● **Problem description**
The required answer is every line of the data containing the word "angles".

━━━━━━━━

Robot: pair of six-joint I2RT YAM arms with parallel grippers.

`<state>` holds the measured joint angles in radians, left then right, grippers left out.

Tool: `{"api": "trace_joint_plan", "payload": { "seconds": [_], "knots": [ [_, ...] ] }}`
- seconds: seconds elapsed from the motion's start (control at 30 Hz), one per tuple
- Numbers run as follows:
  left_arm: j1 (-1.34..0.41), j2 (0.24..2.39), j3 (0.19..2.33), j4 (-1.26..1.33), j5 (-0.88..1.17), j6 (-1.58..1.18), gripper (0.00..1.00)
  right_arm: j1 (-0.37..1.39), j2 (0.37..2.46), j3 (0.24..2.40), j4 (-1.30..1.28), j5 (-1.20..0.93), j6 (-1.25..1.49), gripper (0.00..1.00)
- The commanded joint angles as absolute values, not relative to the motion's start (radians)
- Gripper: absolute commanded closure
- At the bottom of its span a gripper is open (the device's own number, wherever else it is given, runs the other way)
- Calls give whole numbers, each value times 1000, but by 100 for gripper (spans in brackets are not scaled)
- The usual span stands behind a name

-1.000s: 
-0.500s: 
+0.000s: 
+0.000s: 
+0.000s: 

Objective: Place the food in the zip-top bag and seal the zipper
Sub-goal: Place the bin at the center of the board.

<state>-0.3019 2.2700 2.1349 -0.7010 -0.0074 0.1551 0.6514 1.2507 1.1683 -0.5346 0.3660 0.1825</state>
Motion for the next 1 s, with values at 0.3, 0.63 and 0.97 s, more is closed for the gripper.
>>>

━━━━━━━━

● **Reply**
`<state>` holds the measured joint angles in radians, left then right, grippers left out.
- The commanded joint angles as absolute values, not relative to the motion's start (radians)

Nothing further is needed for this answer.